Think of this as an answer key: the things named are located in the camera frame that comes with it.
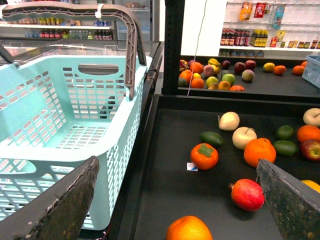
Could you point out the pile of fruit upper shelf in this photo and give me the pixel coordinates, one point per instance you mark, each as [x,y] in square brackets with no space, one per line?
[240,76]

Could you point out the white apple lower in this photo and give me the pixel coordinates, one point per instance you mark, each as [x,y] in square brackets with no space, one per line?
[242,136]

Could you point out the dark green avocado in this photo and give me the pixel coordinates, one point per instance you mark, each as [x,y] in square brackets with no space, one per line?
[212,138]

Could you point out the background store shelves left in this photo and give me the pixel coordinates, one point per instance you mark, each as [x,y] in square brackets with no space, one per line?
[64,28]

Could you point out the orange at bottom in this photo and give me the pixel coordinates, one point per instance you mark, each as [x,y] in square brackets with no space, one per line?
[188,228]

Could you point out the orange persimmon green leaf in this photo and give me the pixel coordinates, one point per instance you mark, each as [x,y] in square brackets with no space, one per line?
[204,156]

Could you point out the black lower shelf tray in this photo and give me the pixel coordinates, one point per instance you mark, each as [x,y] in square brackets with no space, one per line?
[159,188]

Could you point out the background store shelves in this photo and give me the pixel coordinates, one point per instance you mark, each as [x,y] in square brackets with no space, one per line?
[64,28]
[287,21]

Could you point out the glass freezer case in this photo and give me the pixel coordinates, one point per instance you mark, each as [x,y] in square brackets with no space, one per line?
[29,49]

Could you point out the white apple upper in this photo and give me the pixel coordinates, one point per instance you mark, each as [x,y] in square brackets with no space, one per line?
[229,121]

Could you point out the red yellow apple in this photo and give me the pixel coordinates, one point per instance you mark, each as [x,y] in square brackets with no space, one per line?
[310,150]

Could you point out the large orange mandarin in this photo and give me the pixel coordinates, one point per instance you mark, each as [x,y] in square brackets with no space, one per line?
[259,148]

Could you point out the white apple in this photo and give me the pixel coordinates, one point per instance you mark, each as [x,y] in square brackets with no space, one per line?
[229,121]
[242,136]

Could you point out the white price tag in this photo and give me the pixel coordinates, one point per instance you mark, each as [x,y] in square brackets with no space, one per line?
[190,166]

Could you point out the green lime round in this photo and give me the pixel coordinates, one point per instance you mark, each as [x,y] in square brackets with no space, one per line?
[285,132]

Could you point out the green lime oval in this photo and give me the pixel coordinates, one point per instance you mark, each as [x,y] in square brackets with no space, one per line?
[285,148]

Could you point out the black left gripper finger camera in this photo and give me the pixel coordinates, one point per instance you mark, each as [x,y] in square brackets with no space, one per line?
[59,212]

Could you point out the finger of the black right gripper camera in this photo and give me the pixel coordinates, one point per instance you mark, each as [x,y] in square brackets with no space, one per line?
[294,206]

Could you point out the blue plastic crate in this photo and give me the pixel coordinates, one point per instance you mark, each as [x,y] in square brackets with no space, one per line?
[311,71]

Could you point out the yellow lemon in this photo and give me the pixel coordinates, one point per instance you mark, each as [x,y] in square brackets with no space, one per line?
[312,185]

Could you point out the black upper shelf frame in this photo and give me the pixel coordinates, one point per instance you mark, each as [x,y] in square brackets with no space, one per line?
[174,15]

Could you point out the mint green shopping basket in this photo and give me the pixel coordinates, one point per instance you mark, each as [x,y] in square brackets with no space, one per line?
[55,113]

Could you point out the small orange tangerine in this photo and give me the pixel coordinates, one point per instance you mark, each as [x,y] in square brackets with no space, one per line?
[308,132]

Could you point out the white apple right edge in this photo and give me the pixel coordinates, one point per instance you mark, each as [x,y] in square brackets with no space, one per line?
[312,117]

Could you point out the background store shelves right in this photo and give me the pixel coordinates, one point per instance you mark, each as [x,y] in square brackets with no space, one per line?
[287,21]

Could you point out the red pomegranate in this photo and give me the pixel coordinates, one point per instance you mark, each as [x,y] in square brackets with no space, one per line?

# # # # #

(What you should do)
Could you print the lines of the records above from the one containing "Could you point out the black upper" through the last, exactly and with no additions?

(Answer)
Could you point out the black upper shelf frame in this photo and give me the pixel coordinates, one point per instance you mark, each as [x,y] in square brackets with no space, one per line?
[174,15]

Could you point out the mint green shopping basket in this photo and give me the pixel coordinates, one point per instance you mark, each as [x,y] in square brackets with no space, one per line?
[55,113]

Could you point out the small orange tangerine in this photo and give me the pixel coordinates, one point per instance you mark, each as [x,y] in square brackets with no space, one per line?
[308,132]

Could you point out the white apple right edge in this photo and give me the pixel coordinates, one point per instance you mark, each as [x,y] in square brackets with no space, one per line?
[312,117]

Could you point out the background store shelves right in this photo and give me the pixel coordinates, one point per instance you mark, each as [x,y] in square brackets with no space, one per line?
[287,21]

Could you point out the red pomegranate in this photo and give me the pixel coordinates, one point per instance you mark, each as [x,y] in square brackets with no space, one per line?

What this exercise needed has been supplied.